The new regulations apply retrospectively from January 1, 2016. This means that an application may be submitted in accordance with § 8d of the Corporate Tax Act (KStG) in the case of a purchase of equity made in 2016.

Additional remarks

If, for example, a potential investor wants to know whether loss carryforwards are retained due to an application pursuant to § 8d of the Corporate Tax Act, he must, in the future, determine whether the business operations of the corporation have changed in a harmful way during the last three financial years.

According to the Corporate Tax Act, the concept of “business operation” is defined by “qualitative characteristics in an overall consideration”. The law mentions the following “qualitative characteristics” in a non-exhaustive list: Products, services, customer base, suppliers, markets and the qualifications of workers. Examples of changes to business operations are the discontinuation of business operations, the change of branches and the commencement of another business operation.
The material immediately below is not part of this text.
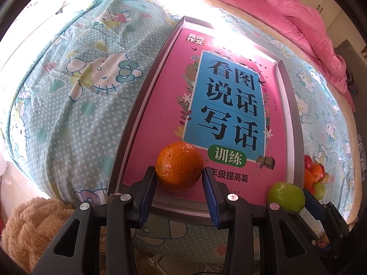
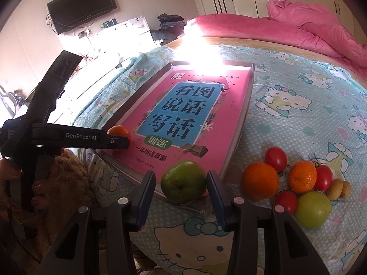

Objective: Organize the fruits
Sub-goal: 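Lower the orange onto the pink book with the left tool while the right tool lowers the green fruit, then open the left tool releasing the orange while the right tool releases the green fruit on the book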

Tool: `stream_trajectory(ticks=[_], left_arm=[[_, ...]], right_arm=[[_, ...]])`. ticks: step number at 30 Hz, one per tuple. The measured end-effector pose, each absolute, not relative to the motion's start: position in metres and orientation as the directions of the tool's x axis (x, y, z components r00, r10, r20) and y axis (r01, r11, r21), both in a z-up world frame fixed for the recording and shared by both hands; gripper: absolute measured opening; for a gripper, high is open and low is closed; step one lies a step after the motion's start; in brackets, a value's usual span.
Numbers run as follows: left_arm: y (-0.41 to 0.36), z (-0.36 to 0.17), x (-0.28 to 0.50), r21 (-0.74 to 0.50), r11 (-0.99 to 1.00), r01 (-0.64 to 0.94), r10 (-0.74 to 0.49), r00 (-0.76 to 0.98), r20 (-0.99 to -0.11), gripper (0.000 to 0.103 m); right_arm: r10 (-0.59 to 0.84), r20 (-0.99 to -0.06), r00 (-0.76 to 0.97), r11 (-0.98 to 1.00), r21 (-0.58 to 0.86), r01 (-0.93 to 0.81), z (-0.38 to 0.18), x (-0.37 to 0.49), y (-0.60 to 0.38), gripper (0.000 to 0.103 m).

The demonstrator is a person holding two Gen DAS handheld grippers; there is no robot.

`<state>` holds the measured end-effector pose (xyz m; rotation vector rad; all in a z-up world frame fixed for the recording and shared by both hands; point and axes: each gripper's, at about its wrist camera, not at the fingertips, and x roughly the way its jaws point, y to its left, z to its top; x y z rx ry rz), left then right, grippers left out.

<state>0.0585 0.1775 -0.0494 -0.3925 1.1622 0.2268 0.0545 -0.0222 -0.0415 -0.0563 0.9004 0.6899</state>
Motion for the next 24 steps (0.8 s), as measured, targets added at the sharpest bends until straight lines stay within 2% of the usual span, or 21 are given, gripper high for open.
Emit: stream_trajectory(ticks=[8,11,24], left_arm=[[0.178,-0.051,0.060,-0.175,0.909,-0.380,-0.020,0.377,-0.926,0.048],[0.178,-0.050,0.059,-0.169,0.910,-0.379,-0.016,0.375,-0.927,0.049],[0.177,-0.044,0.059,-0.172,0.913,-0.371,-0.010,0.399,-0.917,0.054]], right_arm=[[0.530,-0.726,0.438,0.787,0.230,-0.573,-0.039,0.050,-0.026,0.047],[0.525,-0.726,0.444,0.792,0.227,-0.566,-0.038,0.049,-0.029,0.052],[0.524,-0.715,0.464,0.810,0.250,-0.530,-0.036,0.053,-0.041,0.054]])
The law also introduces new challenges to the planning of arrangements that influence the business operations or structure of the corporation. Management must take into account that acquisitions, restructurings or the establishment of a corporate body with the participation of the corporation as a parent company can lead to a situation in which an application made pursuant to § 8d KStG will be invalid or the “last-identified” continuation-based loss carryforwards – even without a change of shareholders – will be lost in the subsequent period.


Corporate bodies should check whether they can file an application in accordance with § 8d of the Corporate Tax Act for the assessment period 2016.

Since the application is to be submitted in the tax return for 2016, it should be dealt with promptly.

In the context of transactions, it is necessary to examine whether the strict requirements of § 8d KStG (particularly with regard to harmful changes in business operations) are legally secure.

Changes in business operations, restructuring, acquisitions, the establishment of a corporate body with the participation of the corporation as the parent company, as well as the establishment of partnerships, are to be examined as to whether or not continuation-based loss carryforwards are affected.